>>

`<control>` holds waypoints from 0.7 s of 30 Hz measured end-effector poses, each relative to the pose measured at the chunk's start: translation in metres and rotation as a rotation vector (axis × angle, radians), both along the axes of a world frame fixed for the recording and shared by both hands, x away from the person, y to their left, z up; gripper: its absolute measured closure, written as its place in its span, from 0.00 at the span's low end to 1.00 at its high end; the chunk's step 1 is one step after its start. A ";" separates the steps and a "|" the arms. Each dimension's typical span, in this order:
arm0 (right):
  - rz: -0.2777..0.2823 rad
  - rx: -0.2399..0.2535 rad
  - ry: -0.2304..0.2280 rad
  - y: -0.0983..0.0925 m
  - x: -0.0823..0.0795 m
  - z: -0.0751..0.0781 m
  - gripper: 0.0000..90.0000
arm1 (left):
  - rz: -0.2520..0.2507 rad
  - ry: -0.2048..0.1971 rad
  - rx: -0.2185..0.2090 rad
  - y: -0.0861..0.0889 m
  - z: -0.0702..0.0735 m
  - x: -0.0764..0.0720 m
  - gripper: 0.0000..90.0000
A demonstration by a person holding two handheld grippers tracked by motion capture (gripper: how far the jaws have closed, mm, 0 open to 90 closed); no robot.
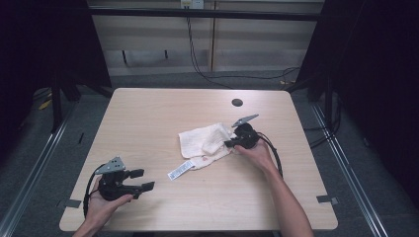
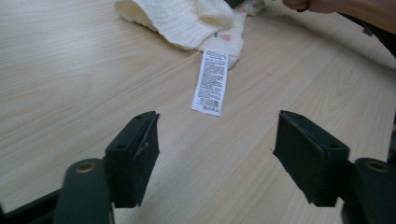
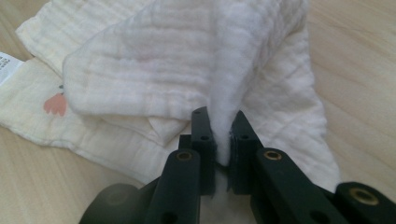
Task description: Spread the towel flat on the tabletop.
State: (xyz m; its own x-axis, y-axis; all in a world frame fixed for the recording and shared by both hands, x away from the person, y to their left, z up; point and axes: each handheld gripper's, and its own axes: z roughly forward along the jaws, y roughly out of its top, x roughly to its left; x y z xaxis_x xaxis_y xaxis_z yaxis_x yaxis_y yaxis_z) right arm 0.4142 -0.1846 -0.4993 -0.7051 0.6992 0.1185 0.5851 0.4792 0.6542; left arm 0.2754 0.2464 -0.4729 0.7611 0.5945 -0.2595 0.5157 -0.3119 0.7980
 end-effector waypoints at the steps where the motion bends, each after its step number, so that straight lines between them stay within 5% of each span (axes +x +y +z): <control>1: 0.000 0.000 0.000 0.000 0.000 0.000 0.93 | 0.000 0.000 0.000 0.000 0.000 0.000 0.37; 13: 0.008 0.009 -0.027 0.008 -0.028 -0.001 0.95 | 0.026 -0.018 0.028 -0.004 0.001 -0.001 0.44; 21: 0.028 0.024 -0.021 0.012 -0.053 -0.001 0.95 | -0.025 -0.026 0.037 -0.010 0.003 -0.002 0.52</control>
State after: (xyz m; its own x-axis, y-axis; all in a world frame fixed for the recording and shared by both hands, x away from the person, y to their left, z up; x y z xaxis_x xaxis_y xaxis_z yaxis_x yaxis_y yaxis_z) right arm 0.3616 -0.1730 -0.5003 -0.7268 0.6763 0.1201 0.5577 0.4790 0.6779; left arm 0.2729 0.2362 -0.4698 0.7818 0.5842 -0.2178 0.4870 -0.3541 0.7984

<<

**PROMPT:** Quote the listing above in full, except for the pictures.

**TASK RESULT:**
`<control>` holds waypoints from 0.7 s of 30 Hz measured end-effector poses, each relative to the pose measured at the chunk's start: translation in metres and rotation as a rotation vector (axis × angle, radians), both along the axes of a world frame fixed for the recording and shared by both hands, x away from the person, y to their left, z up; gripper: its absolute measured closure, written as its place in its span, from 0.00 at the span's low end to 1.00 at its high end; the chunk's step 1 is one step after its start. A ";" separates the steps and a "|" the arms. Each dimension's typical span, in this order:
arm0 (right):
  - rz: -0.2777..0.2823 rad
  - rx: -0.2399..0.2535 rad
  - ry: -0.2304..0.2280 rad
  - y: -0.0983..0.0925 m
  - x: -0.0823..0.0795 m
  - z: -0.0751..0.0781 m
  - gripper: 0.0000..90.0000
arm1 (left):
  - rz: -0.2520..0.2507 rad
  - ry: -0.2048..0.1971 rad
  - rx: -0.2185..0.2090 rad
  - y: -0.0861..0.0889 m
  - z: -0.0702..0.0735 m
  - x: -0.0764..0.0720 m
  - gripper: 0.0000..90.0000
A demonstration by a person holding two handheld grippers tracked by motion capture (gripper: how far the jaws have closed, mm, 0 open to 90 closed); no robot.
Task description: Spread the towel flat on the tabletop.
State: (xyz m; its own x-axis, y-axis; all in a world frame fixed for the recording and shared by both hands, x away from the person, y to their left, z up; point and axes: each handheld gripper's, and its own axes: z roughly forward along the jaws, y roughly out of its top, x roughly to its left; x y z xaxis_x xaxis_y xaxis_z yaxis_x yaxis_y yaxis_z) right arm 0.4142 -0.1846 -0.4993 -0.7051 0.6992 0.1185 0.5851 0.4792 0.6542; left arm 0.2754 0.2464 -0.4729 0.7611 0.5945 -0.2595 0.5157 -0.3119 0.7980
 end-effector waypoints at the steps where the motion bends, each after its step number, so that straight lines between them stay within 5% of each span (axes +x +y +z): <control>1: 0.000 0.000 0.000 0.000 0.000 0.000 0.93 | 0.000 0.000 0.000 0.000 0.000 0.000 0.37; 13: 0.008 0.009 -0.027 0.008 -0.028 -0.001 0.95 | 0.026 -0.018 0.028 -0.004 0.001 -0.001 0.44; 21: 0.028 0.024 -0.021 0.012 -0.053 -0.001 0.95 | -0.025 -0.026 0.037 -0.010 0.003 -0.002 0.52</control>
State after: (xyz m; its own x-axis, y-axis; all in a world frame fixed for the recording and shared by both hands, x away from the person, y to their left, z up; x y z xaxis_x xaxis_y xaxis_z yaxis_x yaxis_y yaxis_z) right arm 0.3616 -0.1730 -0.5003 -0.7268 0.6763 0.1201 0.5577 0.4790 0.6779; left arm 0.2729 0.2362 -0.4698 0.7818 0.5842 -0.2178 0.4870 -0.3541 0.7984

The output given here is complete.